▶ [Problem statement] The answer must consist of every line in the records below that contains the string "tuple".

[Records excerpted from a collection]
========

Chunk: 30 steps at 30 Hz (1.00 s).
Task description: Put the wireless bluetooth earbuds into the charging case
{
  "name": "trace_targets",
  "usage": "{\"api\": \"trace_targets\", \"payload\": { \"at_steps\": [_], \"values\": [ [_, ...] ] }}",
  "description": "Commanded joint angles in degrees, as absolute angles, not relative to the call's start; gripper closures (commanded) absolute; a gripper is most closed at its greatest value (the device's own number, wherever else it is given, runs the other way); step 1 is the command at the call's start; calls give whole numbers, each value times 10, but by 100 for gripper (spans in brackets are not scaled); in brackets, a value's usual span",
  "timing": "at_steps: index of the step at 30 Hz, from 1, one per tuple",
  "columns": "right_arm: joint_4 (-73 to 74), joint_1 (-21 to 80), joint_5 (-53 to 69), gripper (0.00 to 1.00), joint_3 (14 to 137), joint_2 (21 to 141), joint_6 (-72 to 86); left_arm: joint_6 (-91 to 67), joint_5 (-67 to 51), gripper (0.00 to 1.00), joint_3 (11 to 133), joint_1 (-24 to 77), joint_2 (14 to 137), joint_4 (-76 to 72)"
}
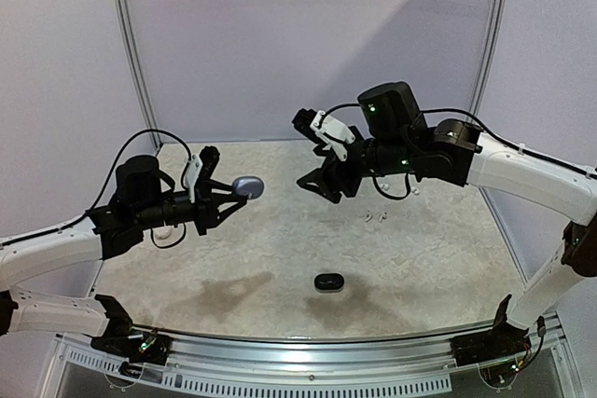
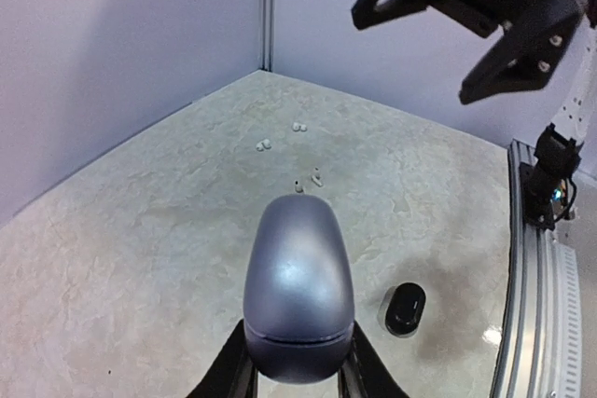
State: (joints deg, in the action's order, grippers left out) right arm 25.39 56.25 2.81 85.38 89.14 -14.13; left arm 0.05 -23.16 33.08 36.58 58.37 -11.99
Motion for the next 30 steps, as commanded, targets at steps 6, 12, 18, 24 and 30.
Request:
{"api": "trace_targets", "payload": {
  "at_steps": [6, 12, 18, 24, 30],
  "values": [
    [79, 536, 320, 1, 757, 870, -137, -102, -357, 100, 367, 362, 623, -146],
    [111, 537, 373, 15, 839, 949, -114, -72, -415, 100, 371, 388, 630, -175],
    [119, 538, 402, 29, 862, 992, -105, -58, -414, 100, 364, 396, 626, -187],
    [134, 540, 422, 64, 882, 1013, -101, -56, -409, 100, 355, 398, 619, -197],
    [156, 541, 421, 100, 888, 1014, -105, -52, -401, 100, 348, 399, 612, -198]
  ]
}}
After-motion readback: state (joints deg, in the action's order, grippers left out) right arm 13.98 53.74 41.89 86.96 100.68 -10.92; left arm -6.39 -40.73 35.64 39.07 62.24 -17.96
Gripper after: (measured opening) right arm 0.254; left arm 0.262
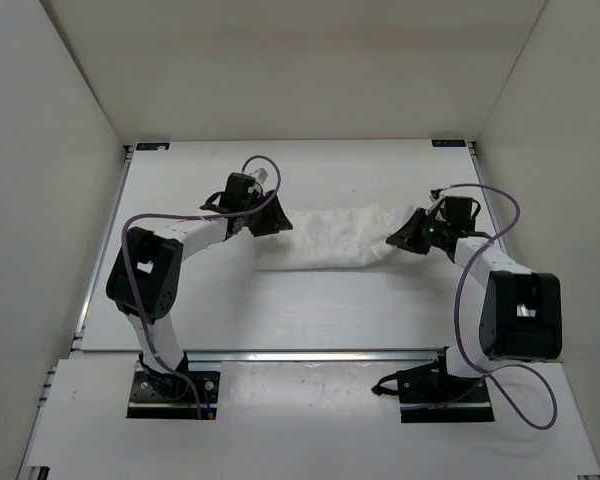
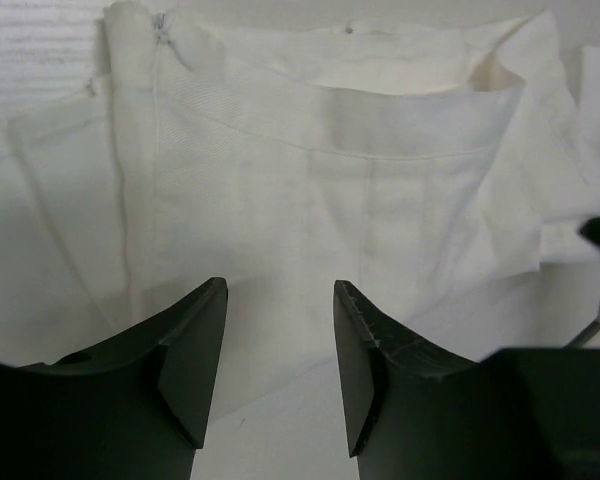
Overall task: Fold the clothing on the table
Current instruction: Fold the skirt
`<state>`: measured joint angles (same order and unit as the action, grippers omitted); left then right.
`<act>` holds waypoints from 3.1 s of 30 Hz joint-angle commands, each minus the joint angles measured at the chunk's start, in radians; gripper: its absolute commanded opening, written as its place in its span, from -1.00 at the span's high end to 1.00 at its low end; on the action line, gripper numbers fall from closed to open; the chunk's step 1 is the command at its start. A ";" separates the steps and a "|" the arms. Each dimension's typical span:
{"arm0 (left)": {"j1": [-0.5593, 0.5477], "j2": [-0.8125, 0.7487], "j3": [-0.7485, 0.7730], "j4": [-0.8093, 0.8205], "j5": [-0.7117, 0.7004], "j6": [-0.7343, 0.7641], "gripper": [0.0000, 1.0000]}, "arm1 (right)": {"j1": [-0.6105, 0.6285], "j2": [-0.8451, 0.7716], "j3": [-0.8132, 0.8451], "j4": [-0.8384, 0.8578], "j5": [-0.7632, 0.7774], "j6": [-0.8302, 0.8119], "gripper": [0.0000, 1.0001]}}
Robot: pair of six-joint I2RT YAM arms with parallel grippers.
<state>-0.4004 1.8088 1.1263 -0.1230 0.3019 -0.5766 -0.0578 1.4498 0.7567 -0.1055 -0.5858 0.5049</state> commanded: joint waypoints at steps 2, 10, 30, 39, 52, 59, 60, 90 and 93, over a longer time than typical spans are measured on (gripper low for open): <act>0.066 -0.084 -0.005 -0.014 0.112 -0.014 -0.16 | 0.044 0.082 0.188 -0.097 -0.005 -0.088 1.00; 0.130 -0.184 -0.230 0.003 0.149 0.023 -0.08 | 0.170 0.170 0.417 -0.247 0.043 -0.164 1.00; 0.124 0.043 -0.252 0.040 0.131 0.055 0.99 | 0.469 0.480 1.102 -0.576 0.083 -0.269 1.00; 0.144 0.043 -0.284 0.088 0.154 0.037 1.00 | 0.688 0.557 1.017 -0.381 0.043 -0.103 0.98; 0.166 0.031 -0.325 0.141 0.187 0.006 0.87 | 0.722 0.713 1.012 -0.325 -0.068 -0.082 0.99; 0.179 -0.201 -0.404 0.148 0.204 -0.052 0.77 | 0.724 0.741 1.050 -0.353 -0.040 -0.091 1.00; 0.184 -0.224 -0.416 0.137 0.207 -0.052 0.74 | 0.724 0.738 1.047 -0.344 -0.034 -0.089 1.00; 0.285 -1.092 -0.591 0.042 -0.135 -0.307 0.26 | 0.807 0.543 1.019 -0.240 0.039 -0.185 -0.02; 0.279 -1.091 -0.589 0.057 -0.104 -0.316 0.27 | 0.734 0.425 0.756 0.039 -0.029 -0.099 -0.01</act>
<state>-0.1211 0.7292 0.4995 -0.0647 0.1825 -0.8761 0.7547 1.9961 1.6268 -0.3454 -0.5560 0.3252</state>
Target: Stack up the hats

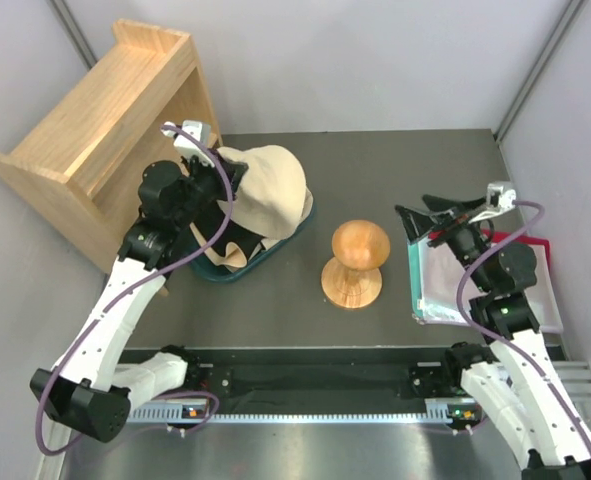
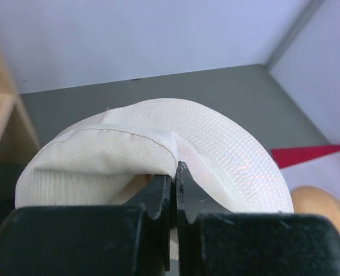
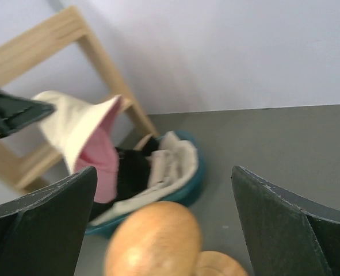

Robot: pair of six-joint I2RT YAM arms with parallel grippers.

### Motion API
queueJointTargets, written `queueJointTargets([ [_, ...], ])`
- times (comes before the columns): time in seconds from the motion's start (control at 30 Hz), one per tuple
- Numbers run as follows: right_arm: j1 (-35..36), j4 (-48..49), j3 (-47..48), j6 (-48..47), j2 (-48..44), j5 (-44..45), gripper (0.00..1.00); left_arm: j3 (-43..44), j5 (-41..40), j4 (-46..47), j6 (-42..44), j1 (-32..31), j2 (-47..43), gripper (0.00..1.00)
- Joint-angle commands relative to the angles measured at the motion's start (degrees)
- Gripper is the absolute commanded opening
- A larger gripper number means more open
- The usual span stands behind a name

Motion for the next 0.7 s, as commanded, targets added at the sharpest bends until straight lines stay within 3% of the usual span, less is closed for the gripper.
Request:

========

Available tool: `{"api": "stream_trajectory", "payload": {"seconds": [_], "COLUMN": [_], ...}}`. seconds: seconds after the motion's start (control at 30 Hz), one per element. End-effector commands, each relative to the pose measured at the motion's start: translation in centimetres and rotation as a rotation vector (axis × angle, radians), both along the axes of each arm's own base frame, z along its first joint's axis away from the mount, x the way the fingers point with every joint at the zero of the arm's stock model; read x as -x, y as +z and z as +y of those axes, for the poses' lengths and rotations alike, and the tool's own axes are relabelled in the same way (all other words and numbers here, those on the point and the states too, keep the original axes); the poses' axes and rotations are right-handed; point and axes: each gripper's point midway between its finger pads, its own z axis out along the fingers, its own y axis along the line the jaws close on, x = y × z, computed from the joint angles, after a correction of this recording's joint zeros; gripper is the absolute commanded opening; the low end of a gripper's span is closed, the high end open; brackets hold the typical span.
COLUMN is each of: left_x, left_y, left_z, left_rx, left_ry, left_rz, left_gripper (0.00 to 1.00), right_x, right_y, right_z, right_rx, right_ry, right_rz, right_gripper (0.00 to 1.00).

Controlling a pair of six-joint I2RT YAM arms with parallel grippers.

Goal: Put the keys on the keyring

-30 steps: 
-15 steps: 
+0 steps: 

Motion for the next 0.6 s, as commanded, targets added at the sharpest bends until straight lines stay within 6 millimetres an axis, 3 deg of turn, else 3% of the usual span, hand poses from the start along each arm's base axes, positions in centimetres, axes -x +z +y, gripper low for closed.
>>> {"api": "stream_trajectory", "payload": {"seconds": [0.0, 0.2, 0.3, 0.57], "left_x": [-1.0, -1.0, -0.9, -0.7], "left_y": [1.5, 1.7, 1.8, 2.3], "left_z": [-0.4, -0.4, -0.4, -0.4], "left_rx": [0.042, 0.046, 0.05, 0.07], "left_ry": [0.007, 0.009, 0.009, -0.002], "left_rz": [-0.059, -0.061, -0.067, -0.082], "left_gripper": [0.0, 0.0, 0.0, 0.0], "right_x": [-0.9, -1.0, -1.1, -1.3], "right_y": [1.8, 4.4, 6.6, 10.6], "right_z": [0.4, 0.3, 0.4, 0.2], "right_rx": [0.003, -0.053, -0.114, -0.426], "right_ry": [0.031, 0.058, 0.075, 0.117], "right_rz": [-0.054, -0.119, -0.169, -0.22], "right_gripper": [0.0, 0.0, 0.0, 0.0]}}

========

▶ [Solution to this task]
  "timing": "at_steps: index of the step at 30 Hz, from 1, one per tuple",
- times (comes before the columns): time in seconds from the motion's start (control at 30 Hz), one per tuple

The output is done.